受診して良性のしこりと診断されれば、放置しておいても問題はありません。乳腺嚢胞はがんに移行することがほとんどないためですが、まれに、嚢胞内の壁にがんが潜んでいる可能性があります。これを嚢胞内乳がんと呼び、嚢胞内に分泌液をためながらがん細胞が増殖し、しこりが大きくなっていきます。

嚢胞内乳がんの発見の遅れにつながらないためにも、定期的に受診し、検査を受けることが大切です。

また、1カ月に1回は、入浴の際に時々乳房を手のひらで洗うなど、自己触診することが勧められます。具体的には、乳房を手の指の腹で触り、しこりの有無をチェックします。指をそろえて、指の腹全体で乳房全体を円を描くように触ります。乳房の内側と外側をていねいにさすってみましょう。調べる乳房のほうの腕を下げたポーズと腕を上げたポーズで、左右両方の乳房をチェックします。

自己触診で新しくしこりを発見し、自然に消えない場合は、次の検査まで待たずに受診することが勧められます。

乳腺嚢胞の検査と診断と治療

乳腺科、乳腺外科などの医師による診断では、まずは原因を調べるために、乳房の視診や触診のほか、乳管内の分泌液の検査、マンモグラフィー(乳腺X線検査)、超音波(エコー)検査などを行います。

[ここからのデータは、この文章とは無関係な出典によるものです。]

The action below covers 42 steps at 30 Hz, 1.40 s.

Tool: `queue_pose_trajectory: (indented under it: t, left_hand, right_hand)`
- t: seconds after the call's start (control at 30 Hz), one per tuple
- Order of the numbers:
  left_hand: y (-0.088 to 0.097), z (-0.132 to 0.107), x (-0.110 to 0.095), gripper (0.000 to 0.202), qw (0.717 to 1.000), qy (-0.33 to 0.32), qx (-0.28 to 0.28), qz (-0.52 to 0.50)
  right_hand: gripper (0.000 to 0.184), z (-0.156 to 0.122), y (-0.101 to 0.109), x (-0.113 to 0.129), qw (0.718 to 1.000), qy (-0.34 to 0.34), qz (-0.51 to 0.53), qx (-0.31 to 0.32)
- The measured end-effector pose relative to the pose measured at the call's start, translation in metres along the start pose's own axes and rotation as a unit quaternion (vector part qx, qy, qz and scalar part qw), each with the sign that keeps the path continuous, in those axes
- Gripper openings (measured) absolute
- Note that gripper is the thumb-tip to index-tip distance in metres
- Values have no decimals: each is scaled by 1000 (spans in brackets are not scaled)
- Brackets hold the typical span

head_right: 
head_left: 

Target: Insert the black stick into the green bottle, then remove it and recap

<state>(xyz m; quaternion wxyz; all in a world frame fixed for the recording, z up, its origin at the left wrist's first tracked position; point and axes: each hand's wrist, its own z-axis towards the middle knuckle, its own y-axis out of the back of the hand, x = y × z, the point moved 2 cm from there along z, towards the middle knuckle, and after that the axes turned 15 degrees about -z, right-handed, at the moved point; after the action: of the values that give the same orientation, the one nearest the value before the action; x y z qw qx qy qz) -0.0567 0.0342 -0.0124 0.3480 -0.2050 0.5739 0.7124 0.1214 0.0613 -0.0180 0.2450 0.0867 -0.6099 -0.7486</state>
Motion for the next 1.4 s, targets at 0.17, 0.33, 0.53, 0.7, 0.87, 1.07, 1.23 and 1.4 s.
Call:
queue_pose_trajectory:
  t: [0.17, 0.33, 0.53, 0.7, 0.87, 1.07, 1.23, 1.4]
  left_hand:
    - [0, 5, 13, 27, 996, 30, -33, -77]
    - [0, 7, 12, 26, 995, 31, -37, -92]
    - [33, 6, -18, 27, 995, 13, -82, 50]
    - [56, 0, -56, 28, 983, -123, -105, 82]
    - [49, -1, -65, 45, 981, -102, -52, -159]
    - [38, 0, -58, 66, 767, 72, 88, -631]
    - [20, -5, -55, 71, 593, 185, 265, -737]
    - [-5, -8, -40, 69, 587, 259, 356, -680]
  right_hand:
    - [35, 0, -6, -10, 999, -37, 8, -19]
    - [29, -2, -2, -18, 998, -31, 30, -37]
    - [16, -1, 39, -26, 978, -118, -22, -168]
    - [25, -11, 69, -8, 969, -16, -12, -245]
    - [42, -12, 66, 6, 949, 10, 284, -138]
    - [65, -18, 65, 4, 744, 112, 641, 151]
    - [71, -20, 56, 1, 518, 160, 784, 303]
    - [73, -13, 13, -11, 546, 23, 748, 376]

乳腺科、乳腺外科などの医師による治療では、超音波(エコー)検査によって良性の乳腺嚢胞と診断されれば、正常な乳腺とほぼ変わらないため放置しておいても問題はなく、経過観察します。小さなしこりの場合は自然消滅することも多いので、しばらく経過をみた結果で治療が必要ない場合もあります。

しこりが大きい、または複数個あって気になる場合は、細い針を刺して乳管内の分泌物を吸引することもあります。ただし、吸引していったんしこりがなくなっても、再び乳腺から分泌された液体が乳管の中にたまったり、違う個所の乳管にたまったりすることもあります。分泌液を吸引した後もしこりが残っていたり、12週間以内に再発した場合は、がんの可能性もあります。

また、細い針で乳管内の分泌液を吸引した際に、液体が茶褐色をしていたり、血液が混ざっている場合も、がんの可能性があるため分泌液にがん細胞が含まれていないか検査をします。がん細胞が見付かった場合は、手術によってしこりを切除します。